Notons d’abord que, sans le Royaume Uni, une stratégie offensive n’est guère possible. Bien que les zones d’intérêt maritimes soient communes à tous les européens, ce type de stratégie impliquerait la mise en œuvre de quatre groupes aéronavals, soit, compte tenu des indisponibilités, un minimum de 6 porte-avions de type offensif avec cinq parcs aériens de même composition (Atlantique nord, Méditerranée, Golfe Persique, Atlantique sud). Actuellement, aucune pression n’existe sur l’Europe pour développer une telle stratégie mais il est possible, sinon probable, que les choses changent et se dégradent en Méditerranée orientale et autour du Golfe Persique. Toujours dans le contexte actuel, une stratégie offensive sur ces deux théâtres peut être menée par nos différentes forces aériennes à partir de territoires alliés dans ces deux zones.

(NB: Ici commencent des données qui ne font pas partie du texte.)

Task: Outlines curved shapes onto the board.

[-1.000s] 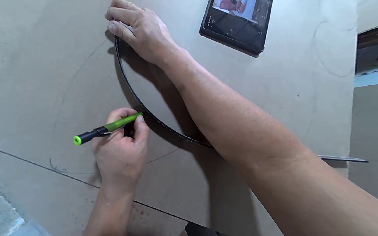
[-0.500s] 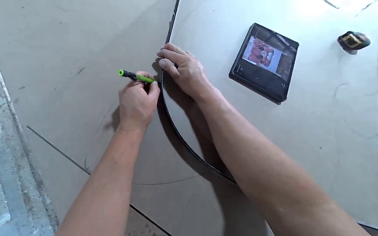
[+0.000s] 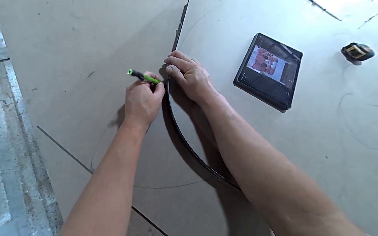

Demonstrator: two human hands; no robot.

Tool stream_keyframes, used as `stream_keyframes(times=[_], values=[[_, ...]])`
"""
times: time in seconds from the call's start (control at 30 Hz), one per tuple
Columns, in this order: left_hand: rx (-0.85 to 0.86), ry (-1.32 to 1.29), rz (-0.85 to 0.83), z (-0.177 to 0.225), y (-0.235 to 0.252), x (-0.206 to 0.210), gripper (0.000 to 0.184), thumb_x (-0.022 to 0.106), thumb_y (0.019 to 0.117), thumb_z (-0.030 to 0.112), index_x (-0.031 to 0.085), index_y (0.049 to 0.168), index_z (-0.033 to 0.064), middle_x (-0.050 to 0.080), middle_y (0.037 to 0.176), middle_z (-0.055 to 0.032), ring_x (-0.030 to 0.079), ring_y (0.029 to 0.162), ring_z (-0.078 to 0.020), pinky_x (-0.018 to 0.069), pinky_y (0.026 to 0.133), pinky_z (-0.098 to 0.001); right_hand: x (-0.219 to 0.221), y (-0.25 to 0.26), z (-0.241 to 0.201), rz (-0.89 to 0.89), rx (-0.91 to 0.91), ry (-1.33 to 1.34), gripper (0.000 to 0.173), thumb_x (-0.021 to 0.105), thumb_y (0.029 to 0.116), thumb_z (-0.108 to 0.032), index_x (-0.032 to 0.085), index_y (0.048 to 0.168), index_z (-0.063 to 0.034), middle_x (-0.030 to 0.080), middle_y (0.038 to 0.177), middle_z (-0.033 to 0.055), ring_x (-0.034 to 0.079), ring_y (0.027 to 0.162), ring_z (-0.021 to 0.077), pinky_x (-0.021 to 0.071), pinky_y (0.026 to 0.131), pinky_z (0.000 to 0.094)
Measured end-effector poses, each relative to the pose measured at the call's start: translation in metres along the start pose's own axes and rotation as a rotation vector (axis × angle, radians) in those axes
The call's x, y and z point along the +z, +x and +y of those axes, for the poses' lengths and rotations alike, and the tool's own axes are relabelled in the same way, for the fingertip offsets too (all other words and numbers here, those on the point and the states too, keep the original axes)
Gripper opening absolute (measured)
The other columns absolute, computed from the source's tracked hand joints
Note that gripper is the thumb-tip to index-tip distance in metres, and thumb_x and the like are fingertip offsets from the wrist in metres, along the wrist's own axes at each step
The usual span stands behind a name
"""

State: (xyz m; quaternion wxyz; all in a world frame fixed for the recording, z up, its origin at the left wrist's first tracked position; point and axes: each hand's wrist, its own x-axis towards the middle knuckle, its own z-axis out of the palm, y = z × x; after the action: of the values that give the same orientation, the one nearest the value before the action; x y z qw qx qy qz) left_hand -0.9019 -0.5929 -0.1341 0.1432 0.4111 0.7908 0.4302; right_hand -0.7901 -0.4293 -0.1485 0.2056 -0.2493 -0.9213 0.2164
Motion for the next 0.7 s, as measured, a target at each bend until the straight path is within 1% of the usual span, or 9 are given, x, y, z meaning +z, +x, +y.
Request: stream_keyframes(times=[0.1, 0.3, 0.37, 0.43, 0.47, 0.5, 0.57, 0.63, 0.7], values=[[-0.005, 0.000, 0.016, 0.000, -0.012, 0.000, 0.012, 0.063, 0.0987, 0.025, 0.071, 0.106, 0.0195, 0.070, 0.080, 0.0049, 0.065, 0.071, -0.0058, 0.0544, 0.066, -0.0312, -0.001, -0.001, -0.001, -0.001, 0.014, -0.007, 0.047, 0.039, 0.1084, -0.054, 0.067, 0.137, -0.0289, 0.055, 0.152, -0.0097, 0.051, 0.139, 0.0102, 0.0380, 0.116, 0.0452], [-0.037, 0.017, 0.000, 0.006, 0.022, 0.007, 0.014, 0.062, 0.0987, 0.025, 0.072, 0.106, 0.0169, 0.071, 0.083, 0.0017, 0.067, 0.074, -0.0093, 0.0554, 0.072, -0.0349, -0.003, 0.000, -0.002, -0.015, 0.001, -0.011, 0.048, 0.039, 0.1081, -0.055, 0.068, 0.136, -0.0280, 0.056, 0.152, -0.0093, 0.053, 0.138, 0.0110, 0.0390, 0.114, 0.0450], [-0.044, -0.025, 0.013, 0.005, 0.010, 0.004, 0.014, 0.062, 0.0989, 0.025, 0.071, 0.106, 0.0171, 0.071, 0.082, 0.0021, 0.067, 0.073, -0.0091, 0.0563, 0.070, -0.0347, -0.003, 0.000, -0.001, -0.012, -0.001, -0.009, 0.048, 0.039, 0.1080, -0.055, 0.068, 0.136, -0.0280, 0.056, 0.152, -0.0095, 0.052, 0.138, 0.0105, 0.0383, 0.115, 0.0445], [-0.033, -0.146, 0.086, 0.005, -0.025, 0.001, 0.016, 0.061, 0.1025, 0.026, 0.068, 0.112, 0.0147, 0.074, 0.086, 0.0019, 0.071, 0.073, -0.0097, 0.0627, 0.066, -0.0337, -0.002, 0.000, 0.001, -0.022, -0.006, -0.011, 0.048, 0.037, 0.1090, -0.053, 0.066, 0.138, -0.0282, 0.053, 0.154, -0.0098, 0.051, 0.140, 0.0103, 0.0376, 0.116, 0.0446], [-0.007, -0.201, 0.127, 0.007, -0.049, 0.002, 0.019, 0.059, 0.1053, 0.027, 0.065, 0.117, 0.0137, 0.075, 0.092, 0.0011, 0.074, 0.076, -0.0109, 0.0658, 0.068, -0.0344, -0.001, 0.001, 0.003, -0.019, -0.016, -0.009, 0.049, 0.034, 0.1098, -0.051, 0.065, 0.139, -0.0272, 0.053, 0.155, -0.0093, 0.050, 0.140, 0.0107, 0.0372, 0.117, 0.0455], [0.028, -0.197, 0.141, 0.012, -0.076, 0.004, 0.024, 0.054, 0.1077, 0.029, 0.063, 0.125, 0.0139, 0.075, 0.101, 0.0007, 0.075, 0.085, -0.0112, 0.0672, 0.074, -0.0351, -0.001, 0.002, 0.004, -0.014, -0.022, -0.002, 0.049, 0.032, 0.1106, -0.047, 0.065, 0.139, -0.0259, 0.052, 0.156, -0.0089, 0.049, 0.142, 0.0111, 0.0364, 0.117, 0.0468], [0.083, -0.048, 0.082, 0.022, -0.129, 0.011, 0.038, 0.044, 0.1100, 0.033, 0.057, 0.141, 0.0157, 0.071, 0.124, 0.0004, 0.070, 0.107, -0.0105, 0.0625, 0.088, -0.0352, -0.003, 0.003, 0.005, -0.015, -0.011, 0.029, 0.048, 0.029, 0.1103, -0.041, 0.065, 0.138, -0.0252, 0.049, 0.158, -0.0105, 0.047, 0.144, 0.0108, 0.0333, 0.120, 0.0489], [0.135, 0.090, 0.045, 0.026, -0.166, 0.022, 0.039, 0.047, 0.1081, 0.031, 0.061, 0.140, 0.0144, 0.068, 0.132, -0.0029, 0.066, 0.121, -0.0157, 0.0595, 0.098, -0.0357, -0.005, 0.002, 0.006, -0.023, 0.004, 0.061, 0.045, 0.036, 0.1073, -0.039, 0.065, 0.139, -0.0268, 0.047, 0.159, -0.0123, 0.046, 0.144, 0.0109, 0.0316, 0.122, 0.0510], [0.161, 0.156, 0.047, 0.028, -0.183, 0.025, 0.036, 0.052, 0.1062, 0.029, 0.066, 0.135, 0.0121, 0.067, 0.137, -0.0047, 0.061, 0.131, -0.0199, 0.0554, 0.106, -0.0370, -0.010, -0.008, 0.005, -0.057, 0.049, 0.081, 0.054, 0.048, 0.1018, -0.041, 0.052, 0.154, -0.0248, 0.038, 0.165, -0.0078, 0.042, 0.148, 0.0172, 0.0303, 0.123, 0.0534]])
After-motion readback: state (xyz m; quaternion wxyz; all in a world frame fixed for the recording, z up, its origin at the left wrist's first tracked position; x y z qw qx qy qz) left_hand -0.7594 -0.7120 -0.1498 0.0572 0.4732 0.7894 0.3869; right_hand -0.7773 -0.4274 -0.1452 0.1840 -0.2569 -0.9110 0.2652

D’autre part et toujours actuellement, n’ayant à faire face à aucune stratégie maritime offensive, l’Europe ne se voit pas contrainte à développer une stratégie maritime défensive. C’est ce qui a conduit à l’absence de stratégie maritime qui résulte dans la disparité dénoncée ci-dessus. Or une marine c’est une entreprise du long terme, de l’ordre du demi-siècle. Ne pas avoir de stratégie est probablement suicidaire pour l’Europe et chacun de ses membres dans un monde où la technologie accélère les changements qui rendent la planification de cette stratégie encore plus difficile.
Dans ce contexte et par orgueil, La France a opté pour une stratégie offensive qui ne correspond évidemment ni à sa situation ni à ses capacités. Certes, à certains moments, aléatoires par rapport à sa politique extérieure, son porte-avions nucléaire lui permet de montrer ses ergots mais il lui fait complètement défaut en des périodes cruciales, obligeant à se replier sur les moyens de son Armée de l’Air (et maintenant de l’Espace) qui s’adjoint alors le parc des rafales marine disponibles. Pour le futur, l’Etat-major de la Marine Nationale continue de privilégier cette stratégie offensive qui obère toutes ses autres activités, entre autres la protection de la seconde zone d’intérêt économique en taille au monde. Cela n’aurait de sens qu’en s’inscrivant dans une stratégie offensive européenne dont on ne voit pas poindre la moindre émergence. Il est envisagé à nouveau la construction d’un PA nucléaire à un coût probable entre 7 et 10 milliards d’Euros ce qui conduit à limiter drastiquement le nombre des autres types de bâtiments et à négliger le développement de certains types d’armements (missiles hypersoniques). Une réelle inconnue réside dans le sourçage des catapultes. Cette stratégie nécessiterait un minimum de deux PA, voire 3 avec deux parcs aériens. Pour le coût d’un seul on pourrait développer une série de 6 à 8 sous-marins nucléaires d’attaque, dotés de missiles à longue/moyenne portée, tout aussi efficaces militairement comme diplomatiquement et/ou une série de 6 à 8 frégates pour protéger nos flux maritimes plus 2 à 3 porte-hélicoptères avec radier pour une présence plus efficace et les secours outremer.